In November 2018, after an executive meeting with its top-tier members, the Academic Staff Union of Universities (ASUU), the body of university lecturers that protects the interests of its members, declared an indefinite strike. This was in response to the government’s refusal to honor previous agreements such as improved funding of universities. This strike lasted for three months, halting tertiary education across the country. This strike was not the first of its kind; several others have happened at least once in every two years since 1999.
Since March 23, the union has been on another strike. One of the major reasons is the introduction of Integrated Payroll and Personnel Information (IPPIS), a centralized payroll platform introduced by the federal government. The said function of this platform is to help the government properly manage the payment of staff members while preventing payment to ghost-workers. However, the union rejected it, saying the government had no right to be directly involved in the payment of its members. This seemingly trivial matter has extended into a strike of over five months.
The coronavirus forced the closure of schools across the world, affecting more than 297 million students in Africa. While other countries have adopted e-learning, the ASUU strike has caused most Nigerian students to endure an indefinite pause on their education. In late August, several schools around the world began reopening, but in a twist of events, ASUU added to their list of demands: the government should put proper measures in place to ensure the safe reopening of schools. This is in fact because the subject of IPPIS was a catalyst to other demands, as the union has called for the adoption of UTAS, another payment option. Furthermore, the subject of IPPIS — according to the union — deprives lecturers of several benefits, such as retirement payments and so on.

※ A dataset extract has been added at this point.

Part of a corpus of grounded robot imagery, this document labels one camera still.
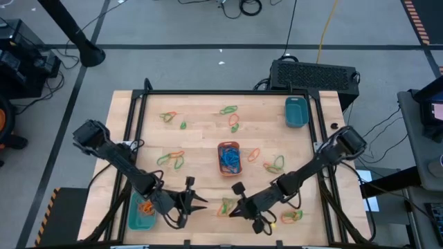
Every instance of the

Of course, to reopen, enough safety measures have to be put in place, except for the political undertones the request possesses. It appears as if both parties – ASUU and federal government – are out to perform a show of strength while the general state of tertiary education suffers in the country. In another twist, CONUA (Congress of University Academics), a breakaway faction under ASUU, says Nigerian federal universities are ready for resumption, a direct contradiction to the stance of its mother association, ASUU.
It should be noted that the unpreparedness of Nigerian schools to properly organize virtual classes during the pandemic is the fault of both parties; the simple fact that there were simply no facilities to make this possible. It should also be noted that private universities during the earlier stages of the ongoing pandemic organized virtual classes, and a few others conducted convocation ceremonies virtually. Also, radio programs have been set up in countries like Kenya, and broadcasts daily to over 12 million students.
However, in Nigeria are millions of students are stuck at home, with their fate unknown, while their education is on hold.